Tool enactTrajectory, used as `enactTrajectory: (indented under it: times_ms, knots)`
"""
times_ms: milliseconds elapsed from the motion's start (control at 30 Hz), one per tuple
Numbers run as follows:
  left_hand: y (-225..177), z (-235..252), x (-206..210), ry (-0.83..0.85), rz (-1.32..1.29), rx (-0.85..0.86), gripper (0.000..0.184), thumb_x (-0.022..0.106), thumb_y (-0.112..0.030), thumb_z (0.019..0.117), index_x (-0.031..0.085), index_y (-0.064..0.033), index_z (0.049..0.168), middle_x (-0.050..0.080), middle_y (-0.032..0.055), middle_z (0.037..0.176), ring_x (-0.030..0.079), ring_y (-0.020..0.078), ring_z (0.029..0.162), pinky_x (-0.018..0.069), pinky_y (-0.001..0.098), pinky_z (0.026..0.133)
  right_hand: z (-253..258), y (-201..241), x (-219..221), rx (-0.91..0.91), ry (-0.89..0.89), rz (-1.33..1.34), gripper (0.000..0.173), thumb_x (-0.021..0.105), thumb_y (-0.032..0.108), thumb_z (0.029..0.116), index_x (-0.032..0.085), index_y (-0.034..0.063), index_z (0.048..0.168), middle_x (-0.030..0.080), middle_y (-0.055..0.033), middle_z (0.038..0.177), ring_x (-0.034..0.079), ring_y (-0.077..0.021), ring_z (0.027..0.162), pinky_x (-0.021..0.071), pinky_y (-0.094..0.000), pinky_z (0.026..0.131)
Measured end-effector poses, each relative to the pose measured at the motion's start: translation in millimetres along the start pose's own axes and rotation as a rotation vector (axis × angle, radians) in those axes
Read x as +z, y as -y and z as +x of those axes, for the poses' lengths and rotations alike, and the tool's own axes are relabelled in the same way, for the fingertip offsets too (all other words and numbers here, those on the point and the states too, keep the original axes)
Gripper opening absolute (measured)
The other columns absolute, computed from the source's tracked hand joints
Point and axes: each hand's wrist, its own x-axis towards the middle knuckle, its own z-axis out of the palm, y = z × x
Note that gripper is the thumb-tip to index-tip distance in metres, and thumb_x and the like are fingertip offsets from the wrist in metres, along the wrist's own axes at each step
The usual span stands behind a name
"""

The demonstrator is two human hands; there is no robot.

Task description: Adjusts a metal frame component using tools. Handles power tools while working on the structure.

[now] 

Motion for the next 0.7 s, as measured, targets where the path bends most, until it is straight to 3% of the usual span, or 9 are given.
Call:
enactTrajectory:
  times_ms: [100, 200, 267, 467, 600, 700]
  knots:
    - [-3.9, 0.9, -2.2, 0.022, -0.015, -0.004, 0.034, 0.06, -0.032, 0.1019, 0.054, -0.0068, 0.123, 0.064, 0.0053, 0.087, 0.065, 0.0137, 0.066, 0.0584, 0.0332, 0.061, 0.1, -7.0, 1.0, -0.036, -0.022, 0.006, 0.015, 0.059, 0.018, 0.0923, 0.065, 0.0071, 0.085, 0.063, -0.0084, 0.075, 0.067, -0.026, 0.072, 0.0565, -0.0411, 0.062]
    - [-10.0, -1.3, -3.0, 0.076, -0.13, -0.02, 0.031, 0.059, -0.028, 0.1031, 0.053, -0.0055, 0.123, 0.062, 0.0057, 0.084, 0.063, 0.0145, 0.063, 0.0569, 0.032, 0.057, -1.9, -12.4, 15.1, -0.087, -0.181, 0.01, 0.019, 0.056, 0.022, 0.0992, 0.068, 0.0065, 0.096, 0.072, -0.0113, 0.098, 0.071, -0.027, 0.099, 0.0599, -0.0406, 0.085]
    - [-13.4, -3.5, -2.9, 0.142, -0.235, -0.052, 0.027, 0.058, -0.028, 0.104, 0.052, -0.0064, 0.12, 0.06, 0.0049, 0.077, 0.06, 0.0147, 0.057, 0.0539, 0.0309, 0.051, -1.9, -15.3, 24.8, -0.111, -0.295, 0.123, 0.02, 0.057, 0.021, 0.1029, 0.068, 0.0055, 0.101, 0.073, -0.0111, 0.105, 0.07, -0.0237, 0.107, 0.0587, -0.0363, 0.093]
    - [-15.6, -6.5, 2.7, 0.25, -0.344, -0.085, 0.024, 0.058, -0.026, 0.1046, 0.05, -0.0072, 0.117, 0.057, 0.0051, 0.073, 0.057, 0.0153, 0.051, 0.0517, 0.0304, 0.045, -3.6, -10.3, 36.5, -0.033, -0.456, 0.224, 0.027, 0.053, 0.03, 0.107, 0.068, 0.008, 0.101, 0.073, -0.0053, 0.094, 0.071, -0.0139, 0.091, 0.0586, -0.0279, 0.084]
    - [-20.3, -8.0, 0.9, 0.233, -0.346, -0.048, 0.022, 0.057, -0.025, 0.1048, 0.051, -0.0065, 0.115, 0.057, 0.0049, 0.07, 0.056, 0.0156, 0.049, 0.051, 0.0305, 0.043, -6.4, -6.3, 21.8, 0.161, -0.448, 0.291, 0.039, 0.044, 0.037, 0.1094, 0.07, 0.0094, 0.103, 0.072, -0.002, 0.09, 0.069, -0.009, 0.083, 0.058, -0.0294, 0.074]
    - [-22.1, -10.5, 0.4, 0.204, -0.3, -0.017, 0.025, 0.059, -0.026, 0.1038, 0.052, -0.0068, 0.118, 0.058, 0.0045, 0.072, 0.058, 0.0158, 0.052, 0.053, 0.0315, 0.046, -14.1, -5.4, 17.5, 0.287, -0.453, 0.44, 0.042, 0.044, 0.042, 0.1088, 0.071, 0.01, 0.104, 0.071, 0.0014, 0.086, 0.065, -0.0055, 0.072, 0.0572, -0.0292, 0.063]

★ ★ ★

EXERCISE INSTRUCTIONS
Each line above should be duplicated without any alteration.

RESULT
Tool enactTrajectory, used as `enactTrajectory: (indented under it: times_ms, knots)`
"""
times_ms: milliseconds elapsed from the motion's start (control at 30 Hz), one per tuple
Numbers run as follows:
  left_hand: y (-225..177), z (-235..252), x (-206..210), ry (-0.83..0.85), rz (-1.32..1.29), rx (-0.85..0.86), gripper (0.000..0.184), thumb_x (-0.022..0.106), thumb_y (-0.112..0.030), thumb_z (0.019..0.117), index_x (-0.031..0.085), index_y (-0.064..0.033), index_z (0.049..0.168), middle_x (-0.050..0.080), middle_y (-0.032..0.055), middle_z (0.037..0.176), ring_x (-0.030..0.079), ring_y (-0.020..0.078), ring_z (0.029..0.162), pinky_x (-0.018..0.069), pinky_y (-0.001..0.098), pinky_z (0.026..0.133)
  right_hand: z (-253..258), y (-201..241), x (-219..221), rx (-0.91..0.91), ry (-0.89..0.89), rz (-1.33..1.34), gripper (0.000..0.173), thumb_x (-0.021..0.105), thumb_y (-0.032..0.108), thumb_z (0.029..0.116), index_x (-0.032..0.085), index_y (-0.034..0.063), index_z (0.048..0.168), middle_x (-0.030..0.080), middle_y (-0.055..0.033), middle_z (0.038..0.177), ring_x (-0.034..0.079), ring_y (-0.077..0.021), ring_z (0.027..0.162), pinky_x (-0.021..0.071), pinky_y (-0.094..0.000), pinky_z (0.026..0.131)
Measured end-effector poses, each relative to the pose measured at the motion's start: translation in millimetres along the start pose's own axes and rotation as a rotation vector (axis × angle, radians) in those axes
Read x as +z, y as -y and z as +x of those axes, for the poses' lengths and rotations alike, and the tool's own axes are relabelled in the same way, for the fingertip offsets too (all other words and numbers here, those on the point and the states too, keep the original axes)
Gripper opening absolute (measured)
The other columns absolute, computed from the source's tracked hand joints
Point and axes: each hand's wrist, its own x-axis towards the middle knuckle, its own z-axis out of the palm, y = z × x
Note that gripper is the thumb-tip to index-tip distance in metres, and thumb_x and the like are fingertip offsets from the wrist in metres, along the wrist's own axes at each step
The usual span stands behind a name
"""

The demonstrator is two human hands; there is no robot.

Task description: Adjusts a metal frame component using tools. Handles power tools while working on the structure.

[now] 

Motion for the next 0.7 s, as measured, targets where the path bends most, until it is straight to 3% of the usual span, or 9 are given.
Call:
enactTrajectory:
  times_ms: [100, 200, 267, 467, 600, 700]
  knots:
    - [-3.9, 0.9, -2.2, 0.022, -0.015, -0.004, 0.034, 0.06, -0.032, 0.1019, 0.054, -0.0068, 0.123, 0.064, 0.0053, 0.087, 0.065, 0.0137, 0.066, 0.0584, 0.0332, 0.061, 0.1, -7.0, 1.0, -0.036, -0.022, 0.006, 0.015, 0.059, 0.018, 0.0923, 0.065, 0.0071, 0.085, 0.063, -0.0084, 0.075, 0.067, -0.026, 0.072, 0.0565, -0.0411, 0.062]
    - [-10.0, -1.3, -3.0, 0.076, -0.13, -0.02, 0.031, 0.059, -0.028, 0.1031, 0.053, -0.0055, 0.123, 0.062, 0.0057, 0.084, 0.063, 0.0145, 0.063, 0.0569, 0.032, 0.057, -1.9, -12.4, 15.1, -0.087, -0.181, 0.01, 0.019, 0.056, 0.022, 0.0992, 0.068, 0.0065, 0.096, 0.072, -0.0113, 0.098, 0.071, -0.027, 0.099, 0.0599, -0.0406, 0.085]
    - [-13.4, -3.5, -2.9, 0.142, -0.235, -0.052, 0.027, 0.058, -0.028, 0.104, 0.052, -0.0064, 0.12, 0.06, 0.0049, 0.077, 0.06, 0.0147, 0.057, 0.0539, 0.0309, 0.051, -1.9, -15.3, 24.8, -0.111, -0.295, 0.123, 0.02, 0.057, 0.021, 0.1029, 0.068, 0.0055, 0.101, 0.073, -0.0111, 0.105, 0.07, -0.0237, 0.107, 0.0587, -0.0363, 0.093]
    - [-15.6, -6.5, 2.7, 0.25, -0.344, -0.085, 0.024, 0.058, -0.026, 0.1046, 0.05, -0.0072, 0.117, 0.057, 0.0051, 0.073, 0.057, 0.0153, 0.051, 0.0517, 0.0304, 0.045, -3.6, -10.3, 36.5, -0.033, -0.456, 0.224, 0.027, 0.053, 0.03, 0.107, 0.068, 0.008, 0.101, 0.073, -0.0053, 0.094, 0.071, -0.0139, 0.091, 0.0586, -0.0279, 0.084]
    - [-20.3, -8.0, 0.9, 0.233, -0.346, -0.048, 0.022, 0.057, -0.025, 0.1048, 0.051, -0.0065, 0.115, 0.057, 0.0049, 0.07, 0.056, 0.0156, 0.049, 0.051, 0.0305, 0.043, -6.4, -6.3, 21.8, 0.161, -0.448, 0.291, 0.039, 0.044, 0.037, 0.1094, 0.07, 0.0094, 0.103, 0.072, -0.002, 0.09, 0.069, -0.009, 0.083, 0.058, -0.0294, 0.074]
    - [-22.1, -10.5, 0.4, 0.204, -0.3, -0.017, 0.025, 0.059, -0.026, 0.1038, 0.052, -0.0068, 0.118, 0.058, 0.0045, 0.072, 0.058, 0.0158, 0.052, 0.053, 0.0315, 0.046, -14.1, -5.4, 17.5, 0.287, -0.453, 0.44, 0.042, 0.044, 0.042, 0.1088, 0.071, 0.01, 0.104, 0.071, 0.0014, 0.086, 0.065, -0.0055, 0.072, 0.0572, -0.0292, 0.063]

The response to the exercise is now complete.